The issue is, the locations where most humans live today, grew historically from the best spots our ancestors could find in the whole planet, taking many factors in consideration: proximity to water bodies, good climate, good agricultural lands, adequate rainfall, et cetera. These are not random locations, they grew around the best spots available. If climate changes, they tend to regress toward the mean, diminishing carrying capacity. Other places may even improve, from the POV of human habitability, but statistically those will not be the same we have a lot of people living today, but places like siberia, that historically were population voids, prompting the need for mass migration and mass resettlement in a world that is already full of borders, and all the associated problems this entails.
You are reading too much into my comment, i was just talking about the simulation being dumb.
But here’s a question for you, total arable land increases or decreases with a warmer wetter world? (We must consider soil as the soil in eg norther Canada is garbage and would take a millennium to improve)
A slight decrease is likely (~-5%). Output gains in cold regions are not expected to match losses from regions that will get too dry/hot, unless artificial irrigation use expands, putting further strain in water resources:
> Annual food caloric production is the product of caloric yield, cropping
frequency (CF, number of production seasons per year) and cropland
area. Existing studies have largely focused on crop yield, whereas how CF
responds to climate change remains poorly understood. Here, we evaluate
the global climate sensitivity of caloric yields and CF at national scale. We
find a robust negative association between warming and both caloric yield
and CF. By the 2050s, projected CF increases in cold regions are offset by
larger decreases in warm regions, resulting in a net global CF reduction
(−4.2 ± 2.5% in high emission scenario), suggesting that climate-driven
decline in CF will exacerbate crop production loss and not provide climate
adaptation alone. Although irrigation is effective in offsetting the projected
production loss, irrigation areas have to be expanded by >5% in warm
regions to fully offset climate-induced production losses by the 2050s.
Control F precipitation not sure why my mobile Safari won’t let me copy paste, but they specifically say that they don’t count for precipitation changes because it’s too complicated and in the future they might try doing that…
For what it's worth, the simulation does account (in a crude manner) for the heat causing increased water vapour uptake from the ocean and accelerated plant growth (which in turn increases the rate of carbon sequestration). I admit that the desertification at the end is a bit of artistic license to make the storytelling easier to visually convey, realistically things would be more complex than that. And it is just that, a story of one particular possible scenario, as I've written about elsewhere:
> “The final section is intended to illustrate a possible future, though perhaps an improbable one,” Roberts said. “I wanted it to be dramatic, so it is an illustration of a particularly extreme outcome where literally all of the fossil fuels are burned, but I tried to keep the effects realistic otherwise, based on scientific articles I've read about such a hypothetical.”
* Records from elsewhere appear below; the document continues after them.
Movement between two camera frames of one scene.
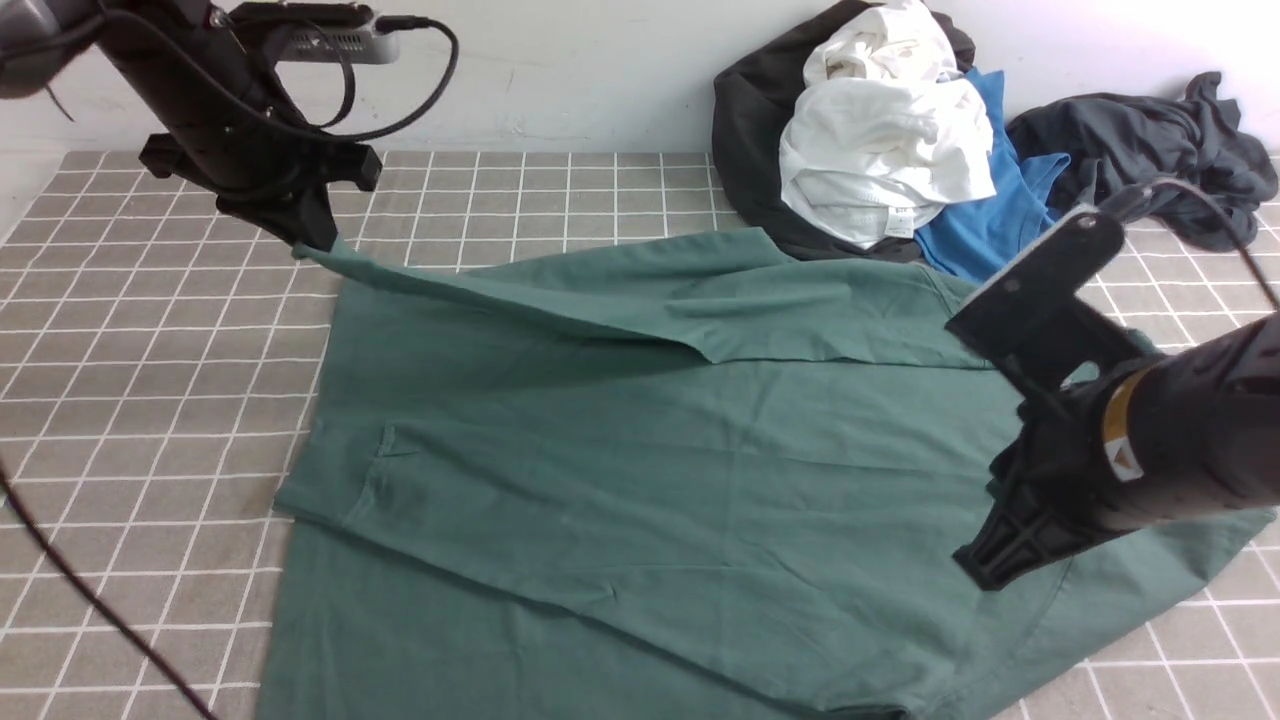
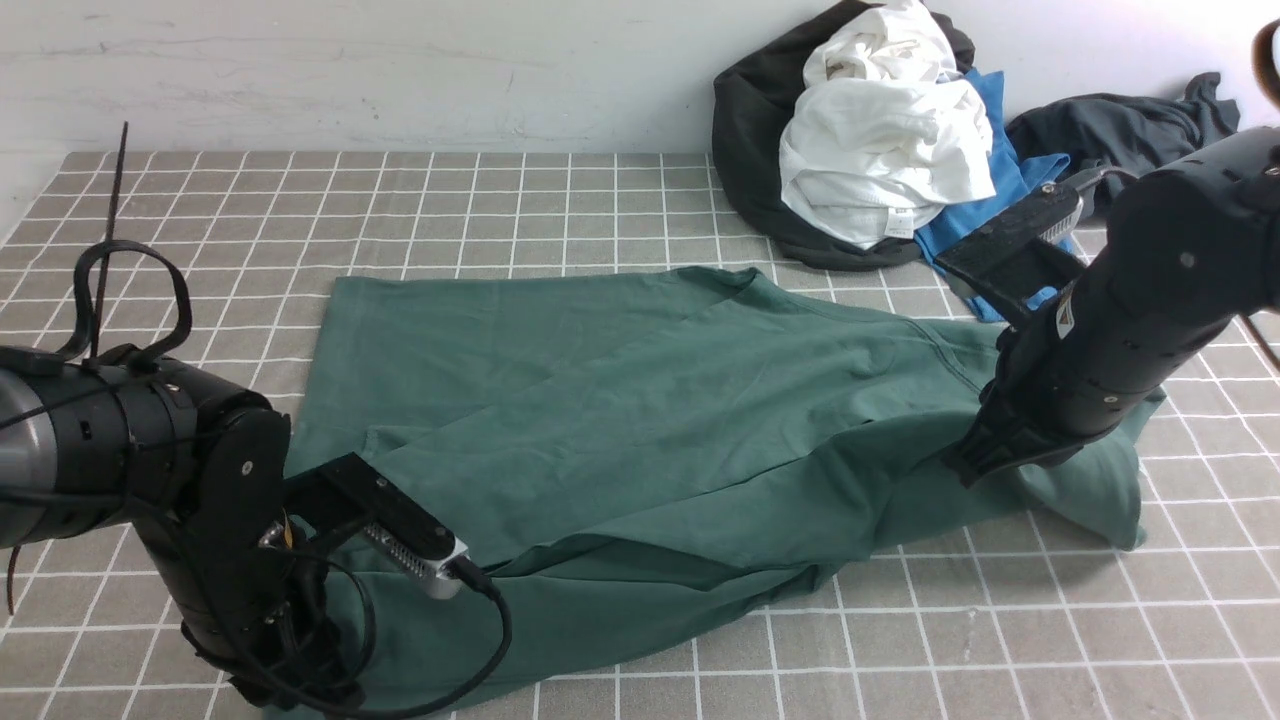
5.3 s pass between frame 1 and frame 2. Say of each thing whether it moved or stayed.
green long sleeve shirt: moved
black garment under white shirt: stayed
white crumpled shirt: stayed
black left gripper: moved
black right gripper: moved
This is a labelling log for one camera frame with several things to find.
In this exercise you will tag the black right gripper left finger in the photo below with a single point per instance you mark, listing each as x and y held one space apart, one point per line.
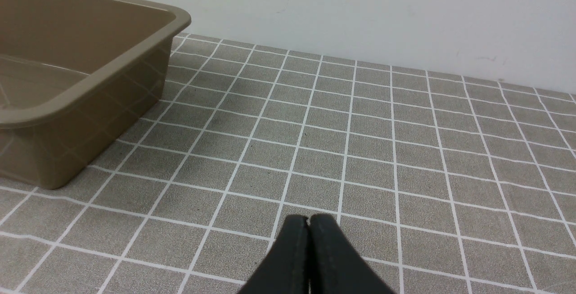
285 268

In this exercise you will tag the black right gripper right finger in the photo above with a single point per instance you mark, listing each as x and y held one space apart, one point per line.
337 267

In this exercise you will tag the olive-brown plastic bin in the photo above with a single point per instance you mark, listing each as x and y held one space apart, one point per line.
75 75

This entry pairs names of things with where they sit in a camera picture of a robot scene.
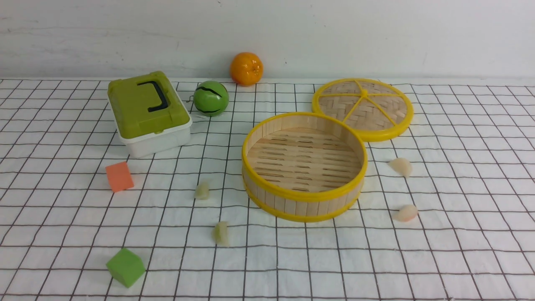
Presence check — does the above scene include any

Basically it's a cool sim when it's trying to simulate stuff that actually happened, and before it gets opinionated.
Moreover, it apparently equates heat with dryness, and also doesn't take into account the effect of additional CO2 on plant life. It is called a greenhouse effect for a reason. It's quite possible the equatorial belt could heat up to where it's uninhabitable by humans but overrun by jungle rather than desert.